The variable `df` is very often used for instances of `DataFrame`.

Since a `DataFrame` is a table with columns and rows, you can easily initialize it with a list of data. 

Let's take a look at this data:

In [8]:
df.head()

Unnamed: 0,Player Name,Player Salary
0,Player-0,"$23,564,932.00"
1,Player-1,"$19,122,655.00"
2,Player-2,"$9,926,467.00"
3,Player-3,"$44,055,782.00"
4,Player-4,"$41,113,231.00"


Tables in Pandas can be massive so we use `df.head()` to get a glimpse of the first 5 rows. Use `df.head(n=20)` to change this value. You can also use `df.tail(n=5)` to see the end of this table.

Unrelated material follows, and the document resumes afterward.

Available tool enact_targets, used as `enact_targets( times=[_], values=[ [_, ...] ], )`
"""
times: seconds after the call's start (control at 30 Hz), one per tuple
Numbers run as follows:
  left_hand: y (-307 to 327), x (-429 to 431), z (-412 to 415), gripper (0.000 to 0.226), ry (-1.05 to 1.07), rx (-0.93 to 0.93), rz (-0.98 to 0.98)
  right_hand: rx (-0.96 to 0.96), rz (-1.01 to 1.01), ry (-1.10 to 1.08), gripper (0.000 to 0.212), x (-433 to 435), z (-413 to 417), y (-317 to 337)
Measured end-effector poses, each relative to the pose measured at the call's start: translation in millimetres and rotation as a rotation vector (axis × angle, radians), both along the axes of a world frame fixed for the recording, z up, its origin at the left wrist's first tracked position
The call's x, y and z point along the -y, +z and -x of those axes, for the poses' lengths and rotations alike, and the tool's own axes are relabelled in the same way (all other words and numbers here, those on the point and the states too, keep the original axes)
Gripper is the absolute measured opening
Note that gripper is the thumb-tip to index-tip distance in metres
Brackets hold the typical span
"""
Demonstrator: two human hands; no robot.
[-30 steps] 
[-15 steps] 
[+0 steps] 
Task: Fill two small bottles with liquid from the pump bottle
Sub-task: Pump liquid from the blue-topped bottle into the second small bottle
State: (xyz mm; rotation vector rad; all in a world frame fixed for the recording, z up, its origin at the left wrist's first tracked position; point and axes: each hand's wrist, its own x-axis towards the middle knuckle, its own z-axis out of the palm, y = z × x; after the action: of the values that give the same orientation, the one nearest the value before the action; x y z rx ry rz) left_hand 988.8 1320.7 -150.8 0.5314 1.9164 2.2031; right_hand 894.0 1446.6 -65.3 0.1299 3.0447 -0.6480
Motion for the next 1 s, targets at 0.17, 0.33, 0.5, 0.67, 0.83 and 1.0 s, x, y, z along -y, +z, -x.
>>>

### Exporting a DataFrame (Writing)
There are many ways to save DataFrames. You can save to:

- CSV (Comma Separated Values)
- TSV (Tab Separated Values)
- Excel (`xlsx`)
- JSON (JavaScript Object Notion)
- HDF (HDF5 files)
- HTML (reading/writing HTML tables `<table>`)
- Pickle
- SQL
- And much [more](https://pandas.pydata.org/docs/reference/io.html)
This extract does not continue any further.